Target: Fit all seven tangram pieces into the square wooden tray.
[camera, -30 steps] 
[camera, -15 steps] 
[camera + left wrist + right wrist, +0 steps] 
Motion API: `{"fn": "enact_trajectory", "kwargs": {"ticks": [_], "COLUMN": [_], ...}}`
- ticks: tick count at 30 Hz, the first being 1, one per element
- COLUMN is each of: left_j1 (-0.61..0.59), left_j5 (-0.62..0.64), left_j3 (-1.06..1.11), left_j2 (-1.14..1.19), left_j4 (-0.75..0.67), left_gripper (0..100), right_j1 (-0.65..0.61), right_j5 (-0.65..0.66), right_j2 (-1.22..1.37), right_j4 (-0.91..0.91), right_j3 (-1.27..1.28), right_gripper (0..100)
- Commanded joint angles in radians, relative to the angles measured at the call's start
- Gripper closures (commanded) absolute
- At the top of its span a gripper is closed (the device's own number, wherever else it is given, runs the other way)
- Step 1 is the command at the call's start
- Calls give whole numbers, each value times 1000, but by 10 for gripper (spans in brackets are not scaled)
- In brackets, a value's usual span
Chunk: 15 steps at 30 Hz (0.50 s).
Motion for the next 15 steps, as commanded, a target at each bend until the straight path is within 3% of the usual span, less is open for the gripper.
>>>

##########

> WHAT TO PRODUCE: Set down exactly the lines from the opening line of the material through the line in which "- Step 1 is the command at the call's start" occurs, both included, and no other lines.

> SOLUTION TO THIS TASK:
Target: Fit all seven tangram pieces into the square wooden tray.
[camera, -30 steps] 
[camera, -15 steps] 
[camera + left wrist + right wrist, +0 steps] 
Motion API: `{"fn": "enact_trajectory", "kwargs": {"ticks": [_], "COLUMN": [_], ...}}`
- ticks: tick count at 30 Hz, the first being 1, one per element
- COLUMN is each of: left_j1 (-0.61..0.59), left_j5 (-0.62..0.64), left_j3 (-1.06..1.11), left_j2 (-1.14..1.19), left_j4 (-0.75..0.67), left_gripper (0..100), right_j1 (-0.65..0.61), right_j5 (-0.65..0.66), right_j2 (-1.22..1.37), right_j4 (-0.91..0.91), right_j3 (-1.27..1.28), right_gripper (0..100)
- Commanded joint angles in radians, relative to the angles measured at the call's start
- Gripper closures (commanded) absolute
- At the top of its span a gripper is closed (the device's own number, wherever else it is given, runs the other way)
- Step 1 is the command at the call's start

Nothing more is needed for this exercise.